◆ WHAT IS BEING ASKED
Search the data for the word "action" and copy every line where it occurs.

◆ INPUT DATA

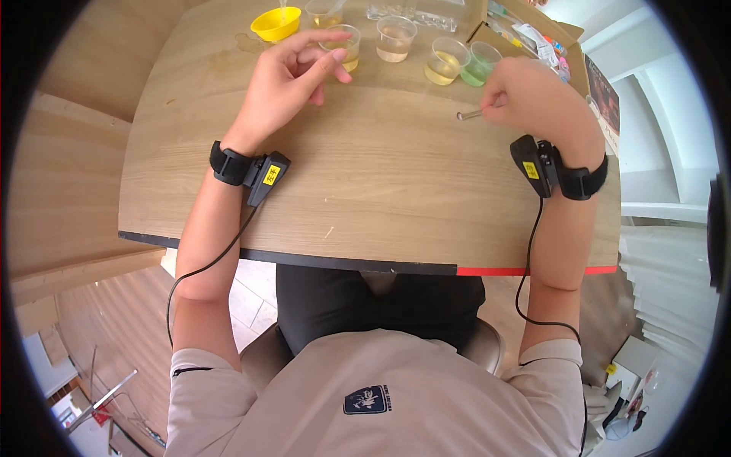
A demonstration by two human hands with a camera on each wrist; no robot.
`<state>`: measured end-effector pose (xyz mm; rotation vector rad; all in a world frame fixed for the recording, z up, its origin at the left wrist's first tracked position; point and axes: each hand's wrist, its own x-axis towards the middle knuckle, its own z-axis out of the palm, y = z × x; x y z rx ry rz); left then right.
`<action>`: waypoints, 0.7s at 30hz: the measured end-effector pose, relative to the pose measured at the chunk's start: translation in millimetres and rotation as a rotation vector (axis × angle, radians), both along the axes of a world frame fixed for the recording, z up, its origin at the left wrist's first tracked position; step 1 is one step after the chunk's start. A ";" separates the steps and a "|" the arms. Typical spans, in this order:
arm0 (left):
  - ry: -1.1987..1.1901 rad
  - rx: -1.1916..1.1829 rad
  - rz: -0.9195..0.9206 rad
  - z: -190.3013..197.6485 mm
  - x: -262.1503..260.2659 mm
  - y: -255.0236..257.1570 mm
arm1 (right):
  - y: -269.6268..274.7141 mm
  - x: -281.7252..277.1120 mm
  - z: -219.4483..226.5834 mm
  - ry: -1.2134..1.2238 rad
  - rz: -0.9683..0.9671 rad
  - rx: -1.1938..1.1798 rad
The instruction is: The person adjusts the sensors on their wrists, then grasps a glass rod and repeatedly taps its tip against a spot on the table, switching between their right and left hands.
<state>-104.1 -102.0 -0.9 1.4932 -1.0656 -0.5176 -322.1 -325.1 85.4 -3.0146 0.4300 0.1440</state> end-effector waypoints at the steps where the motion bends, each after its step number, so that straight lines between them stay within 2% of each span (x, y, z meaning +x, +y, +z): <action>1: -0.006 0.009 0.007 -0.2 0.2 0.0 | -3.7 -1.9 -3.6 0.002 -0.002 0.002; 3: -0.011 0.016 0.015 -0.3 0.9 -0.3 | -14.5 -1.8 -16.7 -0.262 0.045 -0.102; 4: -0.006 0.013 0.013 -0.3 1.3 -0.4 | -16.0 -0.1 -23.8 -0.262 0.044 -0.103; 6: 0.002 0.011 0.008 -0.6 0.1 -0.3 | -15.2 3.6 -35.4 -0.425 0.145 -0.215; 10: -0.012 0.026 0.018 1.2 -1.0 -1.0 | -14.7 8.9 -28.6 -0.282 0.106 -0.252; 12: -0.015 0.022 0.017 0.2 -1.6 -0.1 | -11.4 10.8 -19.2 -0.164 -0.003 -0.156; 15: -0.014 0.017 0.006 -0.7 -0.5 -0.9 | -14.0 11.4 -17.1 -0.109 -0.042 -0.124; 16: -0.018 0.012 -0.008 -1.0 -0.5 -1.0 | -12.2 9.9 -17.9 -0.099 -0.040 -0.127; 18: -0.009 -0.001 -0.010 0.6 -1.4 -0.1 | -7.8 8.2 -18.1 -0.228 0.080 -0.001; 21: -0.002 0.011 0.007 4.2 -5.6 1.0 | -5.5 11.6 -21.2 -0.207 0.106 -0.001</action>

◆ SOLUTION FOR THIS PROBLEM
`<action>`: waypoints, 0.7s at 30hz: the measured end-effector pose, relative to the pose measured at the chunk's start: translation in millimetres and rotation as a rotation vector (axis × angle, radians), both along the axes of a world frame fixed for the recording, z up, its origin at the left wrist's first tracked position; step 1 is one step after the chunk's start. A ";" separates the steps and a "|" the arms. Typical spans, in this order:
<state>-104.1 -102.0 -0.9 1.4932 -1.0656 -0.5176 -322.1 -325.1 85.4 -3.0146 0.4300 0.1440</state> end-effector waypoints at the steps where the motion bends, each after its step number, so that straight lines between them stay within 2% of each span (x, y, z meaning +x, +y, +z): <action>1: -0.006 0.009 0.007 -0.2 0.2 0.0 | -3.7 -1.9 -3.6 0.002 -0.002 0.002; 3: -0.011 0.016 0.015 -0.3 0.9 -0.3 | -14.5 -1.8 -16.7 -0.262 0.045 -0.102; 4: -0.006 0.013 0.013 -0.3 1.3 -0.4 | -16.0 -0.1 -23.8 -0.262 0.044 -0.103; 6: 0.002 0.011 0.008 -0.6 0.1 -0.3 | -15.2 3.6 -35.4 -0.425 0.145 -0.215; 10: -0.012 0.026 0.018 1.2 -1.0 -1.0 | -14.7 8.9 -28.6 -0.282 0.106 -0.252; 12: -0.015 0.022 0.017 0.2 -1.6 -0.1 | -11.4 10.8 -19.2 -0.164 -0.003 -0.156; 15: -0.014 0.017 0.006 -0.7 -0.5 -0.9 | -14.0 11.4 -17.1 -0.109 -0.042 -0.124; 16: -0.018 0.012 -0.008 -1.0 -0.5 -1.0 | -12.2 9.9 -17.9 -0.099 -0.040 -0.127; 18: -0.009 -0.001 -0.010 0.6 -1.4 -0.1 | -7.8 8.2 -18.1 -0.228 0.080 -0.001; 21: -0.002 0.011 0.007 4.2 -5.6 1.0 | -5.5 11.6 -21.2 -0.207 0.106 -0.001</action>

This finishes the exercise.